Firm’s demand curve = quantity that buyers demand from VS price charged
- In a perfectly competitive market, demand curve is inelastic (horizontal) because any price increase means losing all customers
- Since a monopolist is the only seller of product in a market, the demand curve for their product is the same as the market demand curve
- With imperfect competition, businesses with more market power can raise prices higher, meaning their demand curve is closer to the market demand curve
Firm’s marginal revenue curve = addition to total revenue from selling one more unit
- Marginal revenue = Output effect of price change minus discount effect of price change
- To increase sales, the firm must lower prices of all units sold, not just the marginal unit
- The marginal revenue of an increase in quantity is always less than the price
- Discount effect is bigger when sales are higher because a price reduction affects more units being sold
Rational rule for sellers = sell one more unit if marginal revenue > marginal cost
- A perfectly competitive firm follows this rule
Consequences of market power
- Price in an imperfectly competitive market > price in a perfectly competitive market
- Quantity in an imperfectly competitive market > quantity in a perfectly competitive market
- A form with market power earns a healthy profit margin
- profit margin = price - average cost
Competition policy (antitrust policy) are regulations designed to ensure markets remain competitive
- Anti-collusion laws
- Merger laws
- Exclusionary practices (suppliers can’t sell to competitors) and predatory pricing practices (lowering prices temporarily to force competitors out) ARE ILLEGAL
Policies to mitigate harm from market power
- Price ceilings
- Public provision in markets with natural monopolies
- Natural monopolies = market with high fixed operating costs, so a natural monopoly is cheapest
15 | Entry, Exit, and Long-Run Profitability
Types of Profit
- Accounting profit = total sales revenue - explicit financial costs
- Economic profit = total sales revenue - explicit financial costs - IMPLICIT OPPORUTNITY COSTS
Average revenue = revenue per unit supplied Average cost = cost per unit supplied (includes fixed and variable costs)

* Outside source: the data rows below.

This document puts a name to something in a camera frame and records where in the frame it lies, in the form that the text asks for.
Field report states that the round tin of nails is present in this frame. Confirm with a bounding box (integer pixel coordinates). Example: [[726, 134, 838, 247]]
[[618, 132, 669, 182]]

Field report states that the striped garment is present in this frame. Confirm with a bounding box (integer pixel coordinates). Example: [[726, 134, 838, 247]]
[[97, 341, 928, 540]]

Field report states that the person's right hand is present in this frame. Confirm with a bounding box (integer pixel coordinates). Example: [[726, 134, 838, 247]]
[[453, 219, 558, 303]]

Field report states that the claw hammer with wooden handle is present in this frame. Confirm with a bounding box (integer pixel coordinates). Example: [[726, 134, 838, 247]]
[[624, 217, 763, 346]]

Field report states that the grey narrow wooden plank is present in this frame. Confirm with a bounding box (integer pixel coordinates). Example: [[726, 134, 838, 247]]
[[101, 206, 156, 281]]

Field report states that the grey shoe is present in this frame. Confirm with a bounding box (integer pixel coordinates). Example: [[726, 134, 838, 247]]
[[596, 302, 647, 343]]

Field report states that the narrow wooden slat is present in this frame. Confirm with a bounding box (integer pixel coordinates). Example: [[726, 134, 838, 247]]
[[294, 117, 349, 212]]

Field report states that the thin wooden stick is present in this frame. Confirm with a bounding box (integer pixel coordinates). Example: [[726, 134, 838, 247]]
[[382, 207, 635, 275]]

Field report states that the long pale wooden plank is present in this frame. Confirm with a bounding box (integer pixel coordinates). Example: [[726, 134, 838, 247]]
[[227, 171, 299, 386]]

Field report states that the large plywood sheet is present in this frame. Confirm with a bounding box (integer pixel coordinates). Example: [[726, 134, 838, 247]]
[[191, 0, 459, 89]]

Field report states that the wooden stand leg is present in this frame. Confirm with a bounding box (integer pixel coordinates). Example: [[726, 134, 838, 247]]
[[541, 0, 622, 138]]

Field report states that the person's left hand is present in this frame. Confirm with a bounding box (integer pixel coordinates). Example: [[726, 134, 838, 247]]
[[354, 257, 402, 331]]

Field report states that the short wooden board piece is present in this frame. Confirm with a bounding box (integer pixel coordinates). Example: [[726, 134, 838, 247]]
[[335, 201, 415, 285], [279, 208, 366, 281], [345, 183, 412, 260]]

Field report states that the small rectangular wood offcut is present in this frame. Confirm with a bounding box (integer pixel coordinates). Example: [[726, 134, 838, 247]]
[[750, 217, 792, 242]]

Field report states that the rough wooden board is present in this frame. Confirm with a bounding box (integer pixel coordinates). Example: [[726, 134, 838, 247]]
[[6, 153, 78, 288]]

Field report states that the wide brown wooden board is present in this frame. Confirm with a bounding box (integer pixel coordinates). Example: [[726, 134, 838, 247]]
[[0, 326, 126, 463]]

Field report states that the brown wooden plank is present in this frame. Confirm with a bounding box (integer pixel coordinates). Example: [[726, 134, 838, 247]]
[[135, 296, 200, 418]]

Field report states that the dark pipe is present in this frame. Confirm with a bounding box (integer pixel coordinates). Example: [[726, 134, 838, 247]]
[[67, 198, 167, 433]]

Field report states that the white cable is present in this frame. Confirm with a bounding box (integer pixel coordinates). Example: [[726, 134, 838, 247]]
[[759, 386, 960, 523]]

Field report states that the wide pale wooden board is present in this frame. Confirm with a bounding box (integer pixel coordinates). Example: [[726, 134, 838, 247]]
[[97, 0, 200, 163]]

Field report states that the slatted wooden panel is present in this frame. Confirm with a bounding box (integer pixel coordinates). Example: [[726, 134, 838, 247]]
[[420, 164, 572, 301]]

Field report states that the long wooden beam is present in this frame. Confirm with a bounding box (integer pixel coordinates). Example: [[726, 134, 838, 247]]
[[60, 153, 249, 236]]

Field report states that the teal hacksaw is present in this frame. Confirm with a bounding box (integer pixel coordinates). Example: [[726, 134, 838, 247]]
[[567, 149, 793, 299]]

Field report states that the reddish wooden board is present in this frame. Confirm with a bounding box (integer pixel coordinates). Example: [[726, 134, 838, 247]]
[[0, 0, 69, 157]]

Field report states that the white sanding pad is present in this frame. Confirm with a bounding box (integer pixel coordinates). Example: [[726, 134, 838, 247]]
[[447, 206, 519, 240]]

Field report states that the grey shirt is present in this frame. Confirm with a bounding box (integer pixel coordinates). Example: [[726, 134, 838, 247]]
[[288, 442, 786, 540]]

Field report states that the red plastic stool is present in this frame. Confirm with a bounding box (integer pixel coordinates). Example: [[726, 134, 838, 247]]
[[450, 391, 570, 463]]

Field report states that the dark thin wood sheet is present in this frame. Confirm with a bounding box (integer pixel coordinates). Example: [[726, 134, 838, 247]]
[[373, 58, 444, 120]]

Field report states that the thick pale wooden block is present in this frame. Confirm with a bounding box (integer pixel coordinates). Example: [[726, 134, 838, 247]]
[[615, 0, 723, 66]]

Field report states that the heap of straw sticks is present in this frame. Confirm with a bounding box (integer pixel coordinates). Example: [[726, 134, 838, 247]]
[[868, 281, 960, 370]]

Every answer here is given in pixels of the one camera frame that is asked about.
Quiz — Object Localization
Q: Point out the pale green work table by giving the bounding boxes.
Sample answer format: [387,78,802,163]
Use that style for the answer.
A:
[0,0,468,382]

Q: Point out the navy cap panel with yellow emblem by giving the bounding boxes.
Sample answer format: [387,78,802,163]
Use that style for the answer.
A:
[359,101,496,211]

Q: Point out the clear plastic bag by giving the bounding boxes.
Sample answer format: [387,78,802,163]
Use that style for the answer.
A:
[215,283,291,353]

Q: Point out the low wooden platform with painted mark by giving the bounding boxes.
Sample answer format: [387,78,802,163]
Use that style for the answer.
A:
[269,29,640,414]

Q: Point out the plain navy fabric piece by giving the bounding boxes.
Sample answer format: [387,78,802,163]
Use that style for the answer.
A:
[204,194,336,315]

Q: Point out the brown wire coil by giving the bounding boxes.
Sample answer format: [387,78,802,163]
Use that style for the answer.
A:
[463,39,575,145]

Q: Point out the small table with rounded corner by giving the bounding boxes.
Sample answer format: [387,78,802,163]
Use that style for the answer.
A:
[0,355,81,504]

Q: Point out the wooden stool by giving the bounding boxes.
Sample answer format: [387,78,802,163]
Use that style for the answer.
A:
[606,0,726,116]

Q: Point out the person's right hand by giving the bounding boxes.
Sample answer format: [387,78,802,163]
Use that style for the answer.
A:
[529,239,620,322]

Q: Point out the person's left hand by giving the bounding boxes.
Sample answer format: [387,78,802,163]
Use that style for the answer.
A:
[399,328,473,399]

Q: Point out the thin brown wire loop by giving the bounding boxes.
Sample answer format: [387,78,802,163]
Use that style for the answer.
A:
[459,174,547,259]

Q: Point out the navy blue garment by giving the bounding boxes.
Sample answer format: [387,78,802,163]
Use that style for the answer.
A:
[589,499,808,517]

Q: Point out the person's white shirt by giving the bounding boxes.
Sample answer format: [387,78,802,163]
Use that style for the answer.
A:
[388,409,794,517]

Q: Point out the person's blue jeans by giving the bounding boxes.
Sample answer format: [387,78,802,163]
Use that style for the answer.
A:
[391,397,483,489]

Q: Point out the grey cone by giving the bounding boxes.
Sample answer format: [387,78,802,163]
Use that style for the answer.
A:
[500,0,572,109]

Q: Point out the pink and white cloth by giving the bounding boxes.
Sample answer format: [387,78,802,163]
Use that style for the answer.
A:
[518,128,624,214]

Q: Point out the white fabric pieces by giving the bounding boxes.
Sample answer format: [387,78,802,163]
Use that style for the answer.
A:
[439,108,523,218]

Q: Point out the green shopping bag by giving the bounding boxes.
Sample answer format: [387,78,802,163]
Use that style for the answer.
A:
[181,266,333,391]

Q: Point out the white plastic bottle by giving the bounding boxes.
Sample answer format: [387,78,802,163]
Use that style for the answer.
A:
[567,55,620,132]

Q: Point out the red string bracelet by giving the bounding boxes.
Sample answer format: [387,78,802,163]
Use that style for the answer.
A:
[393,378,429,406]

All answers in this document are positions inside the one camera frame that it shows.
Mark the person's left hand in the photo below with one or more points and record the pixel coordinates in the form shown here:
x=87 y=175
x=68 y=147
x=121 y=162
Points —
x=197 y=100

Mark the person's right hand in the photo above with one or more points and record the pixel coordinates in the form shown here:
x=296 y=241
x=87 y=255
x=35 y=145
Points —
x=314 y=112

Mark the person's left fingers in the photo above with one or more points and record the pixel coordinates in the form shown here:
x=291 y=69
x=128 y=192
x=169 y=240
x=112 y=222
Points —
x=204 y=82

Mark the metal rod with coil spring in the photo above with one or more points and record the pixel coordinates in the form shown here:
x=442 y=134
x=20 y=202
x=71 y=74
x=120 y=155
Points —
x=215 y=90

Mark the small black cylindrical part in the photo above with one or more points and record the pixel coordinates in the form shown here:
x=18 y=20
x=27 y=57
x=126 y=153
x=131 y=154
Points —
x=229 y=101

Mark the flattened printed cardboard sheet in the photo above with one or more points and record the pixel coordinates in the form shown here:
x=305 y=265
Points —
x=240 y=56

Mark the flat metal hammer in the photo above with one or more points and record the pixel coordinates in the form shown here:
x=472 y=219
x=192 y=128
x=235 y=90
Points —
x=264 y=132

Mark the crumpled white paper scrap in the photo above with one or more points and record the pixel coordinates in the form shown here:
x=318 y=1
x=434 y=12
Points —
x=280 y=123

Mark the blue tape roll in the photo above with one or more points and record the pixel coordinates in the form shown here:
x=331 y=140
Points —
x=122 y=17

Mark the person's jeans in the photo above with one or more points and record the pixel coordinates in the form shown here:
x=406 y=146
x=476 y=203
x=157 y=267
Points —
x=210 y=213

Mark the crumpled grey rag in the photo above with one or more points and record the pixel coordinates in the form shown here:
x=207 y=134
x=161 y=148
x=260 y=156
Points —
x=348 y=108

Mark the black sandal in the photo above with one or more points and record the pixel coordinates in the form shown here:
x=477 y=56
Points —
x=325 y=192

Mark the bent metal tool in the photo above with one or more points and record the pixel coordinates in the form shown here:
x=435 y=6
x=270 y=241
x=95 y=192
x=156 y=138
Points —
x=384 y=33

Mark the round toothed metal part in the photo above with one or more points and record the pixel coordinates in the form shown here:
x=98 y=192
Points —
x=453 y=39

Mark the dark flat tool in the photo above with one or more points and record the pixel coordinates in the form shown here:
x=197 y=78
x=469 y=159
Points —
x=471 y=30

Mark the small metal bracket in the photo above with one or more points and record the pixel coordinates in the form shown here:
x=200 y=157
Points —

Profit margin = average revenue - average cost
- Also equal to profit margin - # units sold
- Businesses try to maximize profit, not profit margin
Short-run horizon = when the business’s only objective is to outcompete existing rivals Long-run horizon = competitors can enter/expand, existing competitors can contract/exit
Rational Rule for Entry = enter a market if expected economic profits are positive
Free entry pushes economic profits to 0
- No factors keeps new businesses from entering the market
- Extra competition drives down everyone’s profit
- If firms are still earning profit, more firms enter
- This drives down everyone’s profit until it reaches 0
Rational Rule for Exit = exit a market if expected economic profits are negative
Free exit ensures industries are not unprofitable in the long run
- No barriers keeping businesses from shutting down / switching markets
- Fewer competitors increases profit of remaining businesses
- If the market is still unprofitable, more business leave
- Enough businesses leave for the remaining ones to become profitable
Price equals average cost (in the long-run equilibrium in a market with no barriers to entry) Perfect competition drives price down to marginal cost
Barriers to entry
- Create customer lock-in
- Customers have switching costs as a result of customer loyalty and network effects
- Develop cost advantages
- Learning by doing leads to efficiency gains in established forms
- Mass production leads to low average costs
- Research and Development (R&D) gives incumbents cheaper methods
- Influence government policy
- Patents provide the inventor of a new product with exclusive right to it
- Some markets require a license to operate (banks, transportation, cannabis, restaurants)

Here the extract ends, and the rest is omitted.